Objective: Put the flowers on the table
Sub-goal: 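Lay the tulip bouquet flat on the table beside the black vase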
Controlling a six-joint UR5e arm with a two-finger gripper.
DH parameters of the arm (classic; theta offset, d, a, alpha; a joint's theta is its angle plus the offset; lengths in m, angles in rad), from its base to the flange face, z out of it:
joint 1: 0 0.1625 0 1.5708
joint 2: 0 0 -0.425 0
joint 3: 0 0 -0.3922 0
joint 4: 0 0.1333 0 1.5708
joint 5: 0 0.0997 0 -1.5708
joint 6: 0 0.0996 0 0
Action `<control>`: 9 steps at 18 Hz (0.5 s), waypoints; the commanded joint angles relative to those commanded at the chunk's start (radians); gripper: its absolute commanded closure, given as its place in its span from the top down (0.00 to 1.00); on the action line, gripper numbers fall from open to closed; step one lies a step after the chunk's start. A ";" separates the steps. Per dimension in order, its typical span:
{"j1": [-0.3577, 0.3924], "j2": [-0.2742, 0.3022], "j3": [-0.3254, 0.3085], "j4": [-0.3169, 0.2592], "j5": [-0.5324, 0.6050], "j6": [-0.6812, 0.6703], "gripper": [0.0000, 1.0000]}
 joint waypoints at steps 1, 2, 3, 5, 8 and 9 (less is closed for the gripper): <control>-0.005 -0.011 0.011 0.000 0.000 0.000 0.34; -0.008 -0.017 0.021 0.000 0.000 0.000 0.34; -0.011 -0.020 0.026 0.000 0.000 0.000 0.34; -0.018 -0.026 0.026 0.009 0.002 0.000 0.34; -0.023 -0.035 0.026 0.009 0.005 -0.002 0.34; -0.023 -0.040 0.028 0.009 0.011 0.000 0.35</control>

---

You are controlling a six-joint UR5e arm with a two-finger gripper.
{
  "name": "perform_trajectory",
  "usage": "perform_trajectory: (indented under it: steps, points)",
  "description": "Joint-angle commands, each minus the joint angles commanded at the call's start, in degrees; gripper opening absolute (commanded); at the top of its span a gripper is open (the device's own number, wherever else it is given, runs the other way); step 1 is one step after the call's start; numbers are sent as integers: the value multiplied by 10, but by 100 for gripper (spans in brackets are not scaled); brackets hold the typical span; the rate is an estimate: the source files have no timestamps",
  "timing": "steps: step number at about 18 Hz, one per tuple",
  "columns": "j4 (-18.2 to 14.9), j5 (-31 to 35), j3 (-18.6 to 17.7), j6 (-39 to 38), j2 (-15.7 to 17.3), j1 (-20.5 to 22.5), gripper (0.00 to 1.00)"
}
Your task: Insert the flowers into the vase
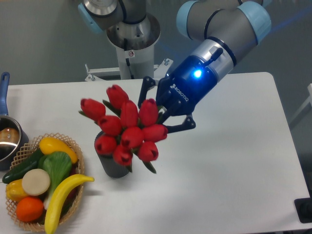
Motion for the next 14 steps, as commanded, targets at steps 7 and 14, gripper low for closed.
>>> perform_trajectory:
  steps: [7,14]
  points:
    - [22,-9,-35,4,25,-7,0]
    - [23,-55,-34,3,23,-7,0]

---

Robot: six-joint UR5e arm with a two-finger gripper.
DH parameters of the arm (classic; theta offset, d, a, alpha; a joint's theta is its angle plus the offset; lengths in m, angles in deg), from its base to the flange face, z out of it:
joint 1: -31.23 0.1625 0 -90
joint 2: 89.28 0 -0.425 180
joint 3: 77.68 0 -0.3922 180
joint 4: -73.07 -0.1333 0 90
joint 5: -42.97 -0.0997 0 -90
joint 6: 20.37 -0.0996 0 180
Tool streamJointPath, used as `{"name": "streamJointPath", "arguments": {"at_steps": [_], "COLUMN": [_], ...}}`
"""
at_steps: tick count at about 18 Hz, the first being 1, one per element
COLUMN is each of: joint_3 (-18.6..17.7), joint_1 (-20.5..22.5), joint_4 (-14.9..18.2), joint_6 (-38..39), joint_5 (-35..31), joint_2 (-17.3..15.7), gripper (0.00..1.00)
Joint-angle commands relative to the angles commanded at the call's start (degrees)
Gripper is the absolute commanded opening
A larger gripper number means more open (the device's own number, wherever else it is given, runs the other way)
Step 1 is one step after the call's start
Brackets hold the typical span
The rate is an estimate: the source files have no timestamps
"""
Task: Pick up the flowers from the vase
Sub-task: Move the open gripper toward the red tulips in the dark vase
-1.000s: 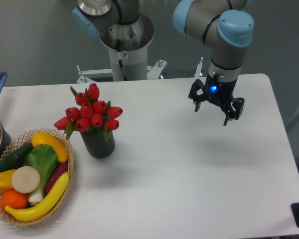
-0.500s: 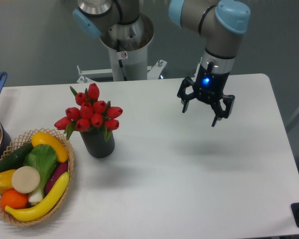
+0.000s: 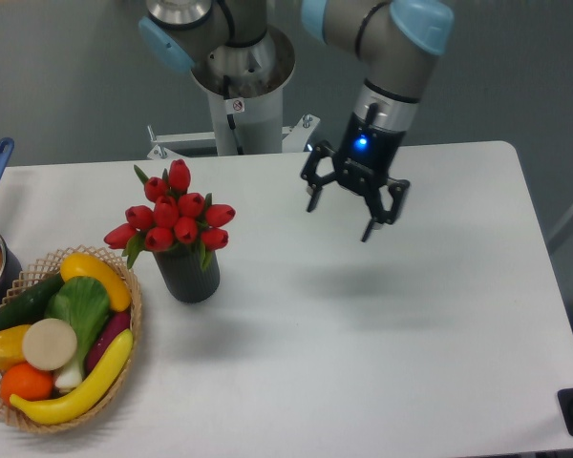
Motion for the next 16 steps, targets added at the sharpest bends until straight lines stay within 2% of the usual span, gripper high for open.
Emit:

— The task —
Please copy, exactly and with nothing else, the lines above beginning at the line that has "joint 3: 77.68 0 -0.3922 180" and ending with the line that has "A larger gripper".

— Output below —
joint 3: 77.68 0 -0.3922 180
joint 4: -73.07 -0.1333 0 90
joint 5: -42.97 -0.0997 0 -90
joint 6: 20.37 -0.0996 0 180
Tool streamJointPath, used as `{"name": "streamJointPath", "arguments": {"at_steps": [_], "COLUMN": [_], ...}}`
"""
at_steps: tick count at about 18 Hz, the first being 1, one per element
COLUMN is each of: joint_3 (-18.6..17.7), joint_1 (-20.5..22.5), joint_4 (-14.9..18.2), joint_6 (-38..39), joint_5 (-35..31), joint_2 (-17.3..15.7), gripper (0.00..1.00)
Joint-angle commands relative to the angles commanded at the call's start (degrees)
Gripper is the absolute commanded opening
A larger gripper number means more open (the device's own number, wherever else it is given, runs the other way)

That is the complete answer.